Weichardt died on Sunday 16 May 1880 at 8 o'clock in the evening, only six months after her marriage. There is an absence of information about the cause of her death. There is also ambiguity about the place of her death. Her death announcement implies that her husband wrote it on 18 May 1880 in Görbersdorf. In 1880, there were two locations in Germany by this name. One is situated at the South-eastern boundary of Oederan Germany, and the other location in Germany was renamed Sokołowsko when it became part of Poland in 1945.
, Germany.
The evidence from the death announcement and entries in German literature lexicons do not clarify in which location she died. Görbersdorf near to Oederan is a small settlement about 1 km long, and has changed little since 1880. Sokołowsko was the location of a sanatorium for treating patients suffering from chronic lung disorders, including Tuberculosis.

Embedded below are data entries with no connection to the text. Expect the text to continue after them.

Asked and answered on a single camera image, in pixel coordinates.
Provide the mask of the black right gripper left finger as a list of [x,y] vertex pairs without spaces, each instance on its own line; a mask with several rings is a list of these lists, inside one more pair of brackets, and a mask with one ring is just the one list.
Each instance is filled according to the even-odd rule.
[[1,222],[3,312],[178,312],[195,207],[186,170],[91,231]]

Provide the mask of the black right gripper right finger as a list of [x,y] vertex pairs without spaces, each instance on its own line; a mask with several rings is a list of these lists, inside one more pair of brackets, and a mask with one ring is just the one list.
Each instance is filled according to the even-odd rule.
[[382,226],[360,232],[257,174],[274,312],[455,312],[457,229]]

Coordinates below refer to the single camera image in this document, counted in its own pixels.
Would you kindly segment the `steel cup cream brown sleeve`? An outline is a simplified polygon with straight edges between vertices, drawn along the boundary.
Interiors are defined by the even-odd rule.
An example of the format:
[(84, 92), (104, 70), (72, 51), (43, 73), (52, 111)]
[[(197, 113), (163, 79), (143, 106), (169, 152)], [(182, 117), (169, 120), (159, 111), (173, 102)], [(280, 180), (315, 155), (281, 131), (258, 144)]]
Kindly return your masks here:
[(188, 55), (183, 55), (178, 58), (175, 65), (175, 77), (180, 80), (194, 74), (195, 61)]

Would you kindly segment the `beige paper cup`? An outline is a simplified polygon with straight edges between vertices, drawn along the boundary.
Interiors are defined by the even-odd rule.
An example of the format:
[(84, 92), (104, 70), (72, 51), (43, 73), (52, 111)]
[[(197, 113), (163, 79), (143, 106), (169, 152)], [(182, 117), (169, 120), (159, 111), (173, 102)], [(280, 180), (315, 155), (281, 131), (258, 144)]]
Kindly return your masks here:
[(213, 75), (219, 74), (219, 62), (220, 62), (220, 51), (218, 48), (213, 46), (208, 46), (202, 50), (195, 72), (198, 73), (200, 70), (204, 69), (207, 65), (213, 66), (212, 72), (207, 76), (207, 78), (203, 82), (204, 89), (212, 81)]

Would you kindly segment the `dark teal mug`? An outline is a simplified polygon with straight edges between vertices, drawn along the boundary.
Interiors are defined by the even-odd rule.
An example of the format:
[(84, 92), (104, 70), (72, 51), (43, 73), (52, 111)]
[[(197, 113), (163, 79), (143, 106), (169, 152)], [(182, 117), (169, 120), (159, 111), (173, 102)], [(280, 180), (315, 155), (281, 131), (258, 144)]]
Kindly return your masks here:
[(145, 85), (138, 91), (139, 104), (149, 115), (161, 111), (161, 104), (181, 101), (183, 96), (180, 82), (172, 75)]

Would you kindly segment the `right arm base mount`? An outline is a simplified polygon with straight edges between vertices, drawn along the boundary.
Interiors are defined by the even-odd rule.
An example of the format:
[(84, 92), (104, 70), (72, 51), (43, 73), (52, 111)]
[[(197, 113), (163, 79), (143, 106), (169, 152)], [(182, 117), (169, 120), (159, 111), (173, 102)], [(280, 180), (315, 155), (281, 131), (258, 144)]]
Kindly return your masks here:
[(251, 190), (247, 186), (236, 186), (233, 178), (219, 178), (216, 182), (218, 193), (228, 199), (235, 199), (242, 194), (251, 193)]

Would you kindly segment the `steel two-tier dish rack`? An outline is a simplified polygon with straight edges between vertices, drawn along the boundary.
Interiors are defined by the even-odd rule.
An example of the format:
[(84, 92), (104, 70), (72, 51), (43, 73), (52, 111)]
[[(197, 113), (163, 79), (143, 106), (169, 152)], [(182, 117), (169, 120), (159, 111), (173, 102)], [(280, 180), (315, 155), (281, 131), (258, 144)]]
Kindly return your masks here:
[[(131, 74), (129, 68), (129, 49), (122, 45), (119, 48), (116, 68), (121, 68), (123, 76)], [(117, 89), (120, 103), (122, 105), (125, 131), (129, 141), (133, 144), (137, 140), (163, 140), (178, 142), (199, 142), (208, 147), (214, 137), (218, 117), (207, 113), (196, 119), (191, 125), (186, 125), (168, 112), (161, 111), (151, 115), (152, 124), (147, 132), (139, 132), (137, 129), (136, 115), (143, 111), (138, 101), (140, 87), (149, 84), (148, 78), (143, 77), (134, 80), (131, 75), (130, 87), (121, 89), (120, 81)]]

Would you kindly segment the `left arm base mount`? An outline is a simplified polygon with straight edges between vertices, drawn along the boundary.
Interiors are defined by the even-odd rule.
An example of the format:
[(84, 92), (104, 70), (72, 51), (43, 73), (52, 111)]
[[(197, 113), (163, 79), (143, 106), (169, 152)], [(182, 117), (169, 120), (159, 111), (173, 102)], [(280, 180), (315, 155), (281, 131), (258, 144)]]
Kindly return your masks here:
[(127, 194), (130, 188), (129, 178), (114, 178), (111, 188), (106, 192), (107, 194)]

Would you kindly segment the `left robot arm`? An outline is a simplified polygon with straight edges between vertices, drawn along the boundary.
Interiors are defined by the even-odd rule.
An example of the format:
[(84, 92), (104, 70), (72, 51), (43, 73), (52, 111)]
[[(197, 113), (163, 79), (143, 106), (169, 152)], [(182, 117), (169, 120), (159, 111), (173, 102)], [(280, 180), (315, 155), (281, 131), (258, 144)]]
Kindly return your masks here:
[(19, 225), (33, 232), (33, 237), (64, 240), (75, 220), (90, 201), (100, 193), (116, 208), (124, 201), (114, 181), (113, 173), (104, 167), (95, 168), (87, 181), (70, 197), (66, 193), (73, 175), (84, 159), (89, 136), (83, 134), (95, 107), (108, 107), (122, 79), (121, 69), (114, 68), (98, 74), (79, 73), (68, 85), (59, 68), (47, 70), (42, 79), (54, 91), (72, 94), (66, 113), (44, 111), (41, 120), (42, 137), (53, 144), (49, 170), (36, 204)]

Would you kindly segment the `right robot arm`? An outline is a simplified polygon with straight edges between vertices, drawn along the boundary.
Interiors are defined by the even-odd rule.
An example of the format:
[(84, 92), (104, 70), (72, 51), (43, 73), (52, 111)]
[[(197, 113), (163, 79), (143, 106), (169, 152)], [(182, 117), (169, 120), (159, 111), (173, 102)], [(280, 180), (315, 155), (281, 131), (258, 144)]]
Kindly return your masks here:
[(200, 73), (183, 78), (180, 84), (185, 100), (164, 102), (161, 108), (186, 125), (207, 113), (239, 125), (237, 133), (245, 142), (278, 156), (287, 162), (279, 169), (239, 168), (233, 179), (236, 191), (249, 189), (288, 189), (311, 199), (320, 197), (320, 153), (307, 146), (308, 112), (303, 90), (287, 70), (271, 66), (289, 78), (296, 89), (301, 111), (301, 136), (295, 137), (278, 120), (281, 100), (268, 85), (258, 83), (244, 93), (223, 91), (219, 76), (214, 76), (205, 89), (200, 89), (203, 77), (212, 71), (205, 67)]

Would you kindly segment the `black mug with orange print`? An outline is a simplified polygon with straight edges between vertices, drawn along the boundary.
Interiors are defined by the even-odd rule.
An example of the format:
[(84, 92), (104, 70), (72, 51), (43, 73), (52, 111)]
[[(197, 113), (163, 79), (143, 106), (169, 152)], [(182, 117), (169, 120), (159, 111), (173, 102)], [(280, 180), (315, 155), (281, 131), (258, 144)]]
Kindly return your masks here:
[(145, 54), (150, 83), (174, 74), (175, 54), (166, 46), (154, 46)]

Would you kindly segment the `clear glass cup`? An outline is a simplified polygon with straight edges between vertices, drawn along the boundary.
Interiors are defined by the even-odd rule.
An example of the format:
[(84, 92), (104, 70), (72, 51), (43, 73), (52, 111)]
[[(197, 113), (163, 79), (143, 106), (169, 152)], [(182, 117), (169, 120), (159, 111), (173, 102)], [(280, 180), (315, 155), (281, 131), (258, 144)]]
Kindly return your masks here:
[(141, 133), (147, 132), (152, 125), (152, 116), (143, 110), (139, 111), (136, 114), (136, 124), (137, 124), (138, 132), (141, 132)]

Weichardt was buried at the new southern cemeteries in Leipzig on 20 May 1880 at 6 o'clock in the evening. The Leipzig Stadtarchiv has clarified that this reference from the death announcement implies that she was buried at the Neuen Johannisfriedhof in Leipzig, which was converted into the Friedenspark in 1970. No graves remain in the park apart from some masonry from tombs relocated to the South-Eastern boundary and headstones set into the wall at the Northern gatehouse.

Restoration and re-publication of literary works

A research project based in Berlin between 2004 and 2012 researched the life and achievements of Weichardt and Friederike Henkel. The project acquired copies of all the authors' literary works mentioned in literature lexicons, and compiled digital scans as public domain e-texts.